• AIM OF THE EXERCISE:
Of all the lines in the entries below, give again exactly those starting at the line containing "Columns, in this" and ending at the line containing "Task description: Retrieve", both ends included, and no others.

• MATERIAL FOR THE TASK:
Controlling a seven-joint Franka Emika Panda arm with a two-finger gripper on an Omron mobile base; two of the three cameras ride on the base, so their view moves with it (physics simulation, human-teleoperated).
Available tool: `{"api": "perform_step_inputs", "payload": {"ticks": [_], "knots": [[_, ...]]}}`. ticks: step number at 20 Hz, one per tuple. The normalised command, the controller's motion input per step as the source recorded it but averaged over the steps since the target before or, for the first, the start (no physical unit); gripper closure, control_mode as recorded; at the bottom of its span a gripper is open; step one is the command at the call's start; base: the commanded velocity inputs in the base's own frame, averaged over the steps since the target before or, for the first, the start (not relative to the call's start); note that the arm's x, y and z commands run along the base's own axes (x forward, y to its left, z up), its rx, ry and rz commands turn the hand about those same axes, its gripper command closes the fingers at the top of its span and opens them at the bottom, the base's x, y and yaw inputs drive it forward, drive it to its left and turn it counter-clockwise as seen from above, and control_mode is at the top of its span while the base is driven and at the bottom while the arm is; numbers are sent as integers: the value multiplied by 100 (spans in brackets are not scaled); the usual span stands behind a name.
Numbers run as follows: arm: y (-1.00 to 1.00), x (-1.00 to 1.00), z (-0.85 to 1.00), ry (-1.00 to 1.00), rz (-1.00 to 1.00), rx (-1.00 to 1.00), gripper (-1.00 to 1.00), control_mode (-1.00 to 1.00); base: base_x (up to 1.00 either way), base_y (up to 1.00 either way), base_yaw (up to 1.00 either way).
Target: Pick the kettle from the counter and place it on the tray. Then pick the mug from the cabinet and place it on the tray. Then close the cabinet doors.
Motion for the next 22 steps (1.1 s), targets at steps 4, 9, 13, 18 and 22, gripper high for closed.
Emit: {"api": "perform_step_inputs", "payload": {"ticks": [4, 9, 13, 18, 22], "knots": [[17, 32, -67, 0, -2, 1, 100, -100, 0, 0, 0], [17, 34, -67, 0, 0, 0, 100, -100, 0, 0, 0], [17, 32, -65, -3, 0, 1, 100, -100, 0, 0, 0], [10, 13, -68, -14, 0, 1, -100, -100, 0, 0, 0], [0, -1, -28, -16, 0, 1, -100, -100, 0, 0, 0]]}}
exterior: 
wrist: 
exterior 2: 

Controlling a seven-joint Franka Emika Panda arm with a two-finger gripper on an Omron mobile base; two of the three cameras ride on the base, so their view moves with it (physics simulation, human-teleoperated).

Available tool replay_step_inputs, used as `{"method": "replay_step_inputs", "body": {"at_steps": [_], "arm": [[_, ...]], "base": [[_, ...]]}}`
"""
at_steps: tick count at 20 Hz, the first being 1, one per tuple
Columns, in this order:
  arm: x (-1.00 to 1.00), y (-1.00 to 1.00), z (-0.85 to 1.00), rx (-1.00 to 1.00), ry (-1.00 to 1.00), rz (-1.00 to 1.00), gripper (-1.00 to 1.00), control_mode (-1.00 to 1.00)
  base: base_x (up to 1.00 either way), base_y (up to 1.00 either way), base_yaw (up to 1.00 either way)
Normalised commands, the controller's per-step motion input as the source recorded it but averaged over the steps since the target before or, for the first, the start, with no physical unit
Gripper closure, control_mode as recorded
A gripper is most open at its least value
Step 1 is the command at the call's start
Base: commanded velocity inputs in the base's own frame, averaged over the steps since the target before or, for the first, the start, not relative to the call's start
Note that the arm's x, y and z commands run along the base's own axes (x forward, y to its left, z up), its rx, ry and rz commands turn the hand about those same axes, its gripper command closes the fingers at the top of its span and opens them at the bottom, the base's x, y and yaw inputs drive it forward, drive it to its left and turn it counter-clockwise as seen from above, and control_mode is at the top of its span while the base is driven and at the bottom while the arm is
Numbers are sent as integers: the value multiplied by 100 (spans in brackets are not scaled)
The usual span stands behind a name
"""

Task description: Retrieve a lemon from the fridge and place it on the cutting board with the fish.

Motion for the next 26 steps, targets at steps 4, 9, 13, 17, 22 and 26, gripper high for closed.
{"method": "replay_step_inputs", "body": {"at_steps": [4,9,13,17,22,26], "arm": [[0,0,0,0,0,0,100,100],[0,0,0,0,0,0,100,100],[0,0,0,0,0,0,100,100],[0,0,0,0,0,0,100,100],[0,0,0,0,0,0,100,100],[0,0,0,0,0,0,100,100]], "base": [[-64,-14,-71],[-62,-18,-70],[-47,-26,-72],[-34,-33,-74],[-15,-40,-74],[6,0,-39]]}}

• ANSWER:
Columns, in this order:
  arm: x (-1.00 to 1.00), y (-1.00 to 1.00), z (-0.85 to 1.00), rx (-1.00 to 1.00), ry (-1.00 to 1.00), rz (-1.00 to 1.00), gripper (-1.00 to 1.00), control_mode (-1.00 to 1.00)
  base: base_x (up to 1.00 either way), base_y (up to 1.00 either way), base_yaw (up to 1.00 either way)
Normalised commands, the controller's per-step motion input as the source recorded it but averaged over the steps since the target before or, for the first, the start, with no physical unit
Gripper closure, control_mode as recorded
A gripper is most open at its least value
Step 1 is the command at the call's start
Base: commanded velocity inputs in the base's own frame, averaged over the steps since the target before or, for the first, the start, not relative to the call's start
Note that the arm's x, y and z commands run along the base's own axes (x forward, y to its left, z up), its rx, ry and rz commands turn the hand about those same axes, its gripper command closes the fingers at the top of its span and opens them at the bottom, the base's x, y and yaw inputs drive it forward, drive it to its left and turn it counter-clockwise as seen from above, and control_mode is at the top of its span while the base is driven and at the bottom while the arm is
Numbers are sent as integers: the value multiplied by 100 (spans in brackets are not scaled)
The usual span stands behind a name
"""

Task description: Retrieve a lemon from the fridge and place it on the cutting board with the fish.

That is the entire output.